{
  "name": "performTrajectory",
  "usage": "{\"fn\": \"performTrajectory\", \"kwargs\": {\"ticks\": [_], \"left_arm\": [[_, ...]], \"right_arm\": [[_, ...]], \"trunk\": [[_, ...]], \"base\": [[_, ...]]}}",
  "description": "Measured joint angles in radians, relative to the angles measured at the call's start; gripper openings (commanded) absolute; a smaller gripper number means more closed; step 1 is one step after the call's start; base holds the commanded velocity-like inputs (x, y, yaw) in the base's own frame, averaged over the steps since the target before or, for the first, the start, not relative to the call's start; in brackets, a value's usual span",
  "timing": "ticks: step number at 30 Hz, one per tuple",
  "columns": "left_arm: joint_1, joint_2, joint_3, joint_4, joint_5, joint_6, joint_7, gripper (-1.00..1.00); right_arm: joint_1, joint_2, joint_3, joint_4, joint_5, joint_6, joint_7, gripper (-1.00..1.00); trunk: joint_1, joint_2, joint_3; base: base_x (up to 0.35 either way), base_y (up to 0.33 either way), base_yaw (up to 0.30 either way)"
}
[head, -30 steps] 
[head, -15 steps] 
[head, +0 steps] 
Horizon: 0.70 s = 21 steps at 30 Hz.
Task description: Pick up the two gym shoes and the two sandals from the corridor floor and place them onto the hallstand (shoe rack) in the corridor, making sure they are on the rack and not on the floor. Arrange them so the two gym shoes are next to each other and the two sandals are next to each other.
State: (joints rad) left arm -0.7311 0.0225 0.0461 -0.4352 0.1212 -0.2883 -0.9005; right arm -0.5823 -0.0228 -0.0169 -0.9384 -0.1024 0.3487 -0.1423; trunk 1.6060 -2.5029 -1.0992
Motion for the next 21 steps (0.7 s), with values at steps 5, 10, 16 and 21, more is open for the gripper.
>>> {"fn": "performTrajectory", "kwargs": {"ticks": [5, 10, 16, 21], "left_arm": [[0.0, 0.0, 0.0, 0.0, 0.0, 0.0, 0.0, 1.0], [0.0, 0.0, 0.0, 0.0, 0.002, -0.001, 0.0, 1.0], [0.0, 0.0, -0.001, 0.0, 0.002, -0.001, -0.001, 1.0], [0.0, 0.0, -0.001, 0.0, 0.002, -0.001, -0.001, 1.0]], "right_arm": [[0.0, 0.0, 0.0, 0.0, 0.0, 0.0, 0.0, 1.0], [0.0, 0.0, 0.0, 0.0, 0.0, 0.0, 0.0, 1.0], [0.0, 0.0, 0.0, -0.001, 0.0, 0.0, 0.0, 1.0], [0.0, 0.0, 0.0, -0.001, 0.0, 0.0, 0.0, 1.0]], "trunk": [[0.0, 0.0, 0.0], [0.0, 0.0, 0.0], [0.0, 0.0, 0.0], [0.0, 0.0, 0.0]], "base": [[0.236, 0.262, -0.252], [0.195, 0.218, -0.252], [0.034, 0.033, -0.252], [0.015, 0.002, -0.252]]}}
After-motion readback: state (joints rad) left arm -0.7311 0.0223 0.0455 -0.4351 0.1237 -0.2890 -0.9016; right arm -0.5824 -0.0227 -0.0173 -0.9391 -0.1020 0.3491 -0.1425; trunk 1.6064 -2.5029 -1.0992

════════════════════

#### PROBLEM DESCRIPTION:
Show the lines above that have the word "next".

#### EXPECTED ANSWER:
Task description: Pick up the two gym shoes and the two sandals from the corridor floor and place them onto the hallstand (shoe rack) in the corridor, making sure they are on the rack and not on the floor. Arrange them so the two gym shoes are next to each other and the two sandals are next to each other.
Motion for the next 21 steps (0.7 s), with values at steps 5, 10, 16 and 21, more is open for the gripper.

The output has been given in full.